3 perpetrated by Mother’s partners. Mother also had a substance abuse problem and minor criminal history. Mother submitted to the section 300 petition and the allegations were sustained. The children remained in foster care in Vallejo until fall 2007, when they were placed with their maternal aunt, L.H., in Oakland. The Agency provided reunification services for Mother throughout this period. (See § 361.5, subd. (a); Rosa S. v. Superior Court (2002) 100 Cal.App.4th 1181, 1188–1189 (Rosa S.) [parent entitled to new period of reunification services when original dependency is dismissed and new § 300 petition is filed].) A psychologist who evaluated Mother in April 2007 diagnosed her as a paranoid schizophrenic who should be evaluated for drug dependence and abuse. Mother had a tendency to get involved in abusive relationships and had a high risk for suicide. The incident at the beach may have been a suicide attempt. She also had a tendency to detach from reality when faced with stressful situations. The psychologist summarized: “with impairment in her cognitive functioning, judgment, reality testing, and possibly activities of daily living, [Mother] is already having great difficulty functioning on her own.

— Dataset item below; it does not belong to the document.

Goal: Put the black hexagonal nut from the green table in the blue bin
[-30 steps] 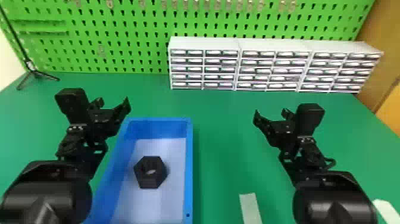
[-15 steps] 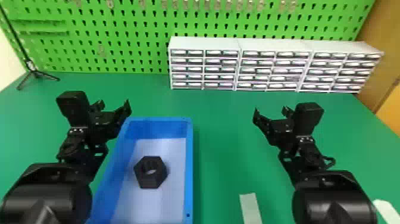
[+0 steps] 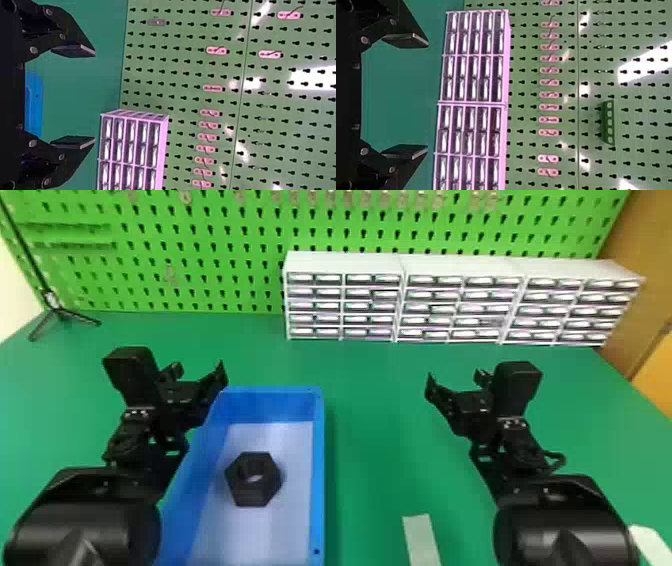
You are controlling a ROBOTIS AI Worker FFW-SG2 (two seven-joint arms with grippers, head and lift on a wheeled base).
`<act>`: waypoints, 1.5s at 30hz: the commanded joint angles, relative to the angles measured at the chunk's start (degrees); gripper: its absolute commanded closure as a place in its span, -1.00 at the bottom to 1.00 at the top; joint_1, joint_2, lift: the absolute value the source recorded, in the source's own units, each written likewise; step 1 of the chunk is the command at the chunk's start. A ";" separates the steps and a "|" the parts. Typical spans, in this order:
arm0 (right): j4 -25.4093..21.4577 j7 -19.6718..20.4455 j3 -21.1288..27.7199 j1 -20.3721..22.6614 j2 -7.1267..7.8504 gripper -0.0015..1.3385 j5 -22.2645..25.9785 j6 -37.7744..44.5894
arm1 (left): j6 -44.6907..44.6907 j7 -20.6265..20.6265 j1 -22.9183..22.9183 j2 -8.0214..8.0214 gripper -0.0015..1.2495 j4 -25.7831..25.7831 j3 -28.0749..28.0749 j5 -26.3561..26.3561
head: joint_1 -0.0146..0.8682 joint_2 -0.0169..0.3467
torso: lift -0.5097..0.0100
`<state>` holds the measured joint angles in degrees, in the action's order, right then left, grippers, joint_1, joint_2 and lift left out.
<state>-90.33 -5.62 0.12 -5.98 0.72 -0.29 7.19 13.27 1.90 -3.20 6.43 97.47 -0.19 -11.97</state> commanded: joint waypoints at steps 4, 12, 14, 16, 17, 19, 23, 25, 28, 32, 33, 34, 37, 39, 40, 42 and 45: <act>-0.20 0.00 -0.39 0.18 0.25 -0.48 -0.06 0.72 | 0.00 -0.05 -0.22 -0.01 -0.24 0.00 0.36 0.01 | 0.59 -0.76 | 0.59; -0.46 0.00 -0.48 0.27 0.69 -0.48 -0.24 1.51 | 0.00 -0.05 -0.22 -0.10 -0.24 -0.35 0.63 0.10 | 0.59 -0.76 | 0.59; -0.46 0.00 -0.56 0.27 0.69 -0.48 -0.24 1.60 | 0.00 0.04 -0.31 -0.10 -0.24 -0.44 0.54 0.10 | 0.59 -0.76 | 0.59; -0.46 0.00 -0.74 0.18 0.69 -0.48 -0.24 1.60 | 0.00 -0.05 -0.31 -0.10 -0.24 -0.44 0.54 0.10 | 0.59 -0.76 | 0.59; -0.46 0.00 -0.83 0.18 0.78 -0.48 -0.24 1.69 | 0.00 0.04 -0.31 -0.10 -0.24 -0.53 0.63 0.19 | 0.59 -0.76 | 0.59; -0.46 0.00 -0.92 0.09 0.78 -0.48 -0.24 1.69 | 0.00 0.04 -0.49 -0.10 -0.24 -0.61 0.63 0.54 | 0.59 -0.76 | 0.59; -0.37 0.00 -0.92 -0.17 0.95 -0.48 -0.15 1.69 | 0.00 0.04 -0.84 -0.01 -0.24 -0.70 0.54 0.54 | 0.59 -0.76 | 0.59; -0.37 0.00 -0.92 -0.17 1.13 -0.48 0.02 1.69 | 0.00 0.04 -1.01 -0.01 -0.24 -0.79 0.54 0.80 | 0.59 -0.76 | 0.59; -0.29 0.00 -1.00 -0.17 1.31 -0.48 0.20 1.69 | 0.00 0.04 -1.01 -0.01 -0.24 -0.79 0.36 0.89 | 0.59 -0.76 | 0.59; -0.29 0.00 -0.74 -0.17 1.22 -0.48 0.55 1.69 | 0.00 0.04 -0.93 -0.01 -0.24 -0.88 0.19 0.98 | 0.59 -0.76 | 0.59; -0.29 0.00 -0.65 -0.08 1.13 -0.48 0.64 1.69 | 0.00 0.04 -0.93 -0.01 -0.24 -0.88 0.28 1.07 | 0.59 -0.76 | 0.59; -0.29 0.00 -0.56 -0.08 1.13 -0.48 0.73 1.60 | 0.00 0.04 -0.93 -0.01 -0.24 -0.97 0.28 1.07 | 0.59 -0.76 | 0.59; -0.29 0.00 -0.48 -0.08 1.04 -0.48 0.90 1.60 | 0.00 0.04 -0.84 -0.01 -0.24 -0.97 0.28 1.16 | 0.59 -0.76 | 0.59; -0.29 0.00 -0.39 -0.08 0.95 -0.48 0.99 1.60 | 0.00 0.04 -0.84 -0.01 -0.24 -0.88 0.36 1.16 | 0.59 -0.76 | 0.59; -0.29 0.00 -0.30 -0.08 0.95 -0.48 0.99 1.60 | 0.00 0.04 -0.84 -0.01 -0.24 -0.88 0.36 1.16 | 0.59 -0.76 | 0.59; -0.29 0.00 -0.21 -0.08 0.87 -0.48 0.99 1.60 | 0.00 0.04 -0.84 -0.01 -0.24 -0.88 0.36 1.24 | 0.59 -0.76 | 0.59; -0.29 0.00 -0.21 -0.17 0.87 -0.48 0.99 1.60 | 0.00 0.04 -0.93 -0.01 -0.24 -0.88 0.45 1.42 | 0.59 -0.76 | 0.59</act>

She is likely to have limited ability to handle three children as a single mother.” As part of her reunification services, Mother was accepted into a dual diagnosis residential treatment program designed to serve those with both substance abuse and mental health issues, but she exhibited psychotic symptoms and was uncooperative in taking her prescribed psychotropic medications. Mother had difficulty accepting her mental health diagnosis. Her primary counselor at the residential program, other program staff, and her individual therapist all had concerns as to whether Mother would be able to remain stable after she left the program, in part because she said she would not continue taking her medication after she left. By the time of the 12-month review, the Agency recommended that reunification services to Mother be terminated and that a hearing be set under section 366.26. In June 2008, a permanent plan of long-term foster care was ordered by the court.